PROBLEM DESCRIPTION :: The entries below contain a line with "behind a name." and a line with "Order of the". Retype exactly everything from the first down to the second, both included, and nothing else.

DATA RECORDS ::
==========

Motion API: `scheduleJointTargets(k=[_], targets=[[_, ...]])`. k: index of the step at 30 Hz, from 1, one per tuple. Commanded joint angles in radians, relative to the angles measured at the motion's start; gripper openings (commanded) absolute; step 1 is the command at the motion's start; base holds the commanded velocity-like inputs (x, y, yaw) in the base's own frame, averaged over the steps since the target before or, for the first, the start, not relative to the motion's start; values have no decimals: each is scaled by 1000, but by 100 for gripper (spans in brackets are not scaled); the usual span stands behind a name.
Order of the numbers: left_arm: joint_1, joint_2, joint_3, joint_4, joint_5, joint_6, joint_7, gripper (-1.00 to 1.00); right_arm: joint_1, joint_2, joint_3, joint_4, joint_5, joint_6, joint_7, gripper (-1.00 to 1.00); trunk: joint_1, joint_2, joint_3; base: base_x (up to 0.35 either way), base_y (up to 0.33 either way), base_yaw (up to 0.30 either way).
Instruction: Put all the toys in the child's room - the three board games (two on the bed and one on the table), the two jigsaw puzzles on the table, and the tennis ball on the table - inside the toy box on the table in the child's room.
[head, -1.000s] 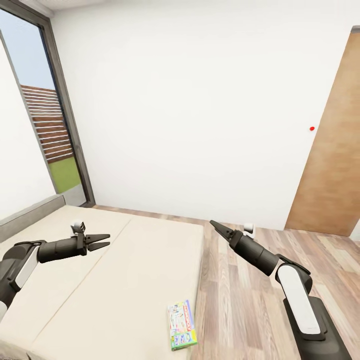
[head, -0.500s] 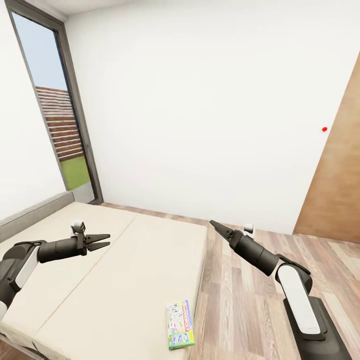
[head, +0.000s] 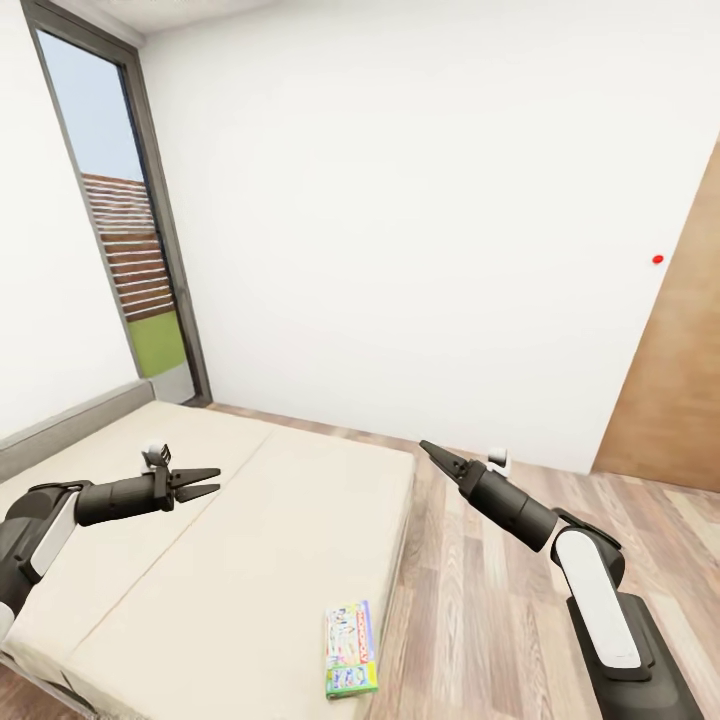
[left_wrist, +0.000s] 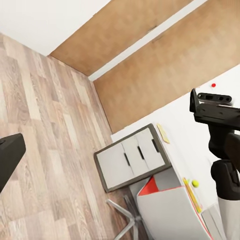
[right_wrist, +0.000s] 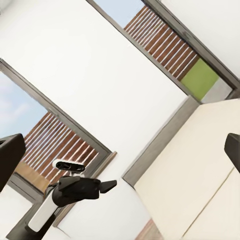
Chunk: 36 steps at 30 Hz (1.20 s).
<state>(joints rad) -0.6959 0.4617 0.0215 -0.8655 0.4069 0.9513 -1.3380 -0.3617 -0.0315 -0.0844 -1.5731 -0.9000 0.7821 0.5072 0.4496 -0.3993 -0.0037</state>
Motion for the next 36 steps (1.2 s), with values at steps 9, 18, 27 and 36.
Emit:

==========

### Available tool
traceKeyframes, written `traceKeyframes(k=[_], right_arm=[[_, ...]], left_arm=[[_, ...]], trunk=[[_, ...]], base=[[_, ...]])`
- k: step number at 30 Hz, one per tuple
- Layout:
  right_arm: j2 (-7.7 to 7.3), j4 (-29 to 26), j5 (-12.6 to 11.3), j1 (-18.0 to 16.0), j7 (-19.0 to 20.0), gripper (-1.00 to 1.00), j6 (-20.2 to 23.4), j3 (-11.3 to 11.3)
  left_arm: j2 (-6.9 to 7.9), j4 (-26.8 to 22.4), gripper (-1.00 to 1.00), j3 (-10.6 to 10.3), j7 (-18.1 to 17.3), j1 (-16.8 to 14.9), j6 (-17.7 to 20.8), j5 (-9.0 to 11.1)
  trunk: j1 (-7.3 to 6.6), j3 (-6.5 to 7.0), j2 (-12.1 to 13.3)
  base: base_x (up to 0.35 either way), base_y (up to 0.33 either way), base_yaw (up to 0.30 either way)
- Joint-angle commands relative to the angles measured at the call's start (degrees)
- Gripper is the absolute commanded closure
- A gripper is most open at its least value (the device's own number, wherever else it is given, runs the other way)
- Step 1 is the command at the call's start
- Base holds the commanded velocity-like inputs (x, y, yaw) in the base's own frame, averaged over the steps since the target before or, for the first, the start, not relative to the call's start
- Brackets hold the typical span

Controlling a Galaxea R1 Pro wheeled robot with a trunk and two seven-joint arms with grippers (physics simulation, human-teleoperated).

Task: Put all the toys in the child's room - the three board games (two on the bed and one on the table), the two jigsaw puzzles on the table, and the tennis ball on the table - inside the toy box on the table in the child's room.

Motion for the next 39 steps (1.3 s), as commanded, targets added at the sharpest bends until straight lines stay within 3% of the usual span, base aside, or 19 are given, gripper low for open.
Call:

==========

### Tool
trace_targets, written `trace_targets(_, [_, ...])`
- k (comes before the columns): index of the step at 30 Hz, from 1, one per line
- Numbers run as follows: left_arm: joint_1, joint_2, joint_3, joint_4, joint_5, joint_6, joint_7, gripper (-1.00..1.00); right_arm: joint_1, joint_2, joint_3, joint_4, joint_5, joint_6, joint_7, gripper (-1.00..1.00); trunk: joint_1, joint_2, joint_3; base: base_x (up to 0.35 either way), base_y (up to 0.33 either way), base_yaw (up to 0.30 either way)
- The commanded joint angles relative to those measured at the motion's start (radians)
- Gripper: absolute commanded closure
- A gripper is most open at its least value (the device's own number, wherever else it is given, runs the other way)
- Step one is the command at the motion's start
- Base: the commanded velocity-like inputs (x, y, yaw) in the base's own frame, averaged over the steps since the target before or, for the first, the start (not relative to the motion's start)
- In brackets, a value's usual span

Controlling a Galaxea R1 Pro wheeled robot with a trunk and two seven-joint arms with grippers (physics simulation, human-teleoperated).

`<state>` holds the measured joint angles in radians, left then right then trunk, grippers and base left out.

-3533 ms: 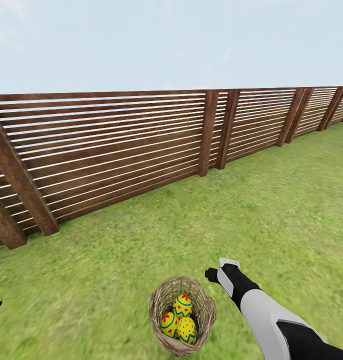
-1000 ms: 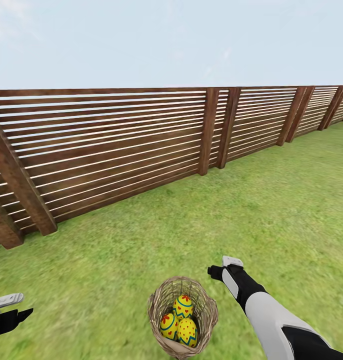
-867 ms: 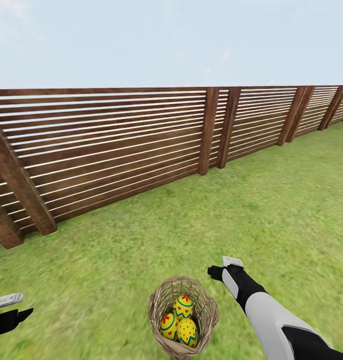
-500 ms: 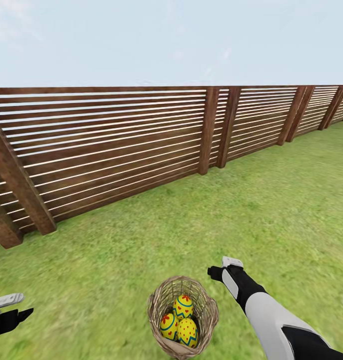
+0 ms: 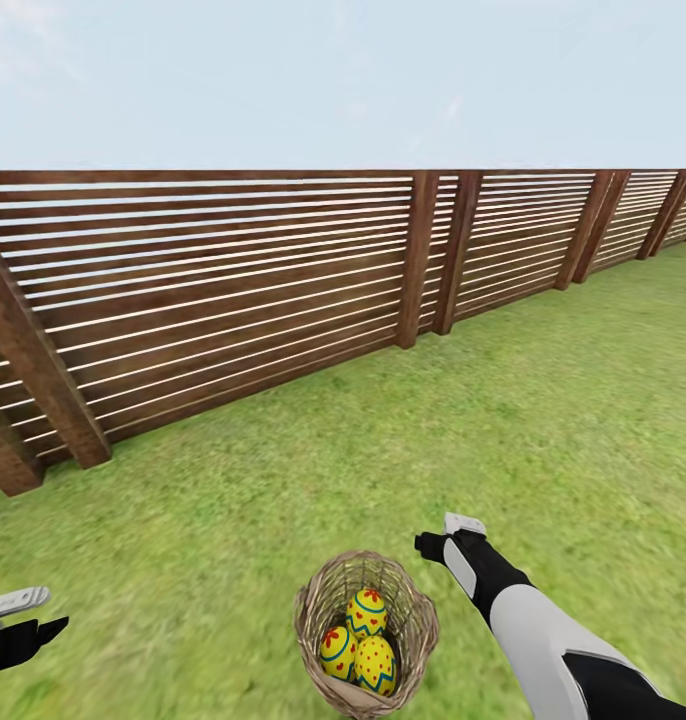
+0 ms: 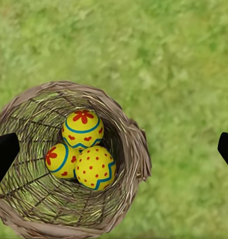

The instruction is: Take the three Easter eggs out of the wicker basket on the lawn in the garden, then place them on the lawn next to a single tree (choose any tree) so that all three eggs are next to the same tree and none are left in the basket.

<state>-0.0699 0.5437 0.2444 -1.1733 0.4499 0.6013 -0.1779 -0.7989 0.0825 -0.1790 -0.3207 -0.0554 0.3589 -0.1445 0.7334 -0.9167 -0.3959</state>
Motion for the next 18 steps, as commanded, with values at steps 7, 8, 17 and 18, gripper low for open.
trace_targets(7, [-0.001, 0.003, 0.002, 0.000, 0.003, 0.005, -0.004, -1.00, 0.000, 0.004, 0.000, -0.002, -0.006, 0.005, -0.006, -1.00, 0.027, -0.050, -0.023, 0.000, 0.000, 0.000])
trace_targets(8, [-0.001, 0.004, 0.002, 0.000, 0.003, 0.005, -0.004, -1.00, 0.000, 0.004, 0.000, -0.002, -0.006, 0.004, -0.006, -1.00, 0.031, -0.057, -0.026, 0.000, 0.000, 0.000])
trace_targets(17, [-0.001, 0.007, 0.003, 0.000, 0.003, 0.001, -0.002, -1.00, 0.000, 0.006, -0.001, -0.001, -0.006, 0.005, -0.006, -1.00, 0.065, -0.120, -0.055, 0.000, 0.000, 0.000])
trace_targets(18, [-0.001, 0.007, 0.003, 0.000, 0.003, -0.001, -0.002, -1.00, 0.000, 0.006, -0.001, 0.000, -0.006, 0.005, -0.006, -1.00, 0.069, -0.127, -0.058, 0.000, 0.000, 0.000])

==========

EXPECTED ANSWER ::
Motion API: `scheduleJointTargets(k=[_], targets=[[_, ...]])`. k: index of the step at 30 Hz, from 1, one per tuple. Commanded joint angles in radians, relative to the angles measured at the motion's start; gripper openings (commanded) absolute; step 1 is the command at the motion's start; base holds the commanded velocity-like inputs (x, y, yaw) in the base's own frame, averaged over the steps since the target before or, for the first, the start, not relative to the motion's start; values have no decimals: each is scaled by 1000, but by 100 for gripper (spans in brackets are not scaled); the usual span stands behind a name.
Order of the numbers: left_arm: joint_1, joint_2, joint_3, joint_4, joint_5, joint_6, joint_7, gripper (-1.00 to 1.00); right_arm: joint_1, joint_2, joint_3, joint_4, joint_5, joint_6, joint_7, gripper (-1.00 to 1.00); trunk: joint_1, joint_2, joint_3; base: base_x (up to 0.35 either way), base_y (up to 0.33 either way), base_yaw (up to 0.30 either way).

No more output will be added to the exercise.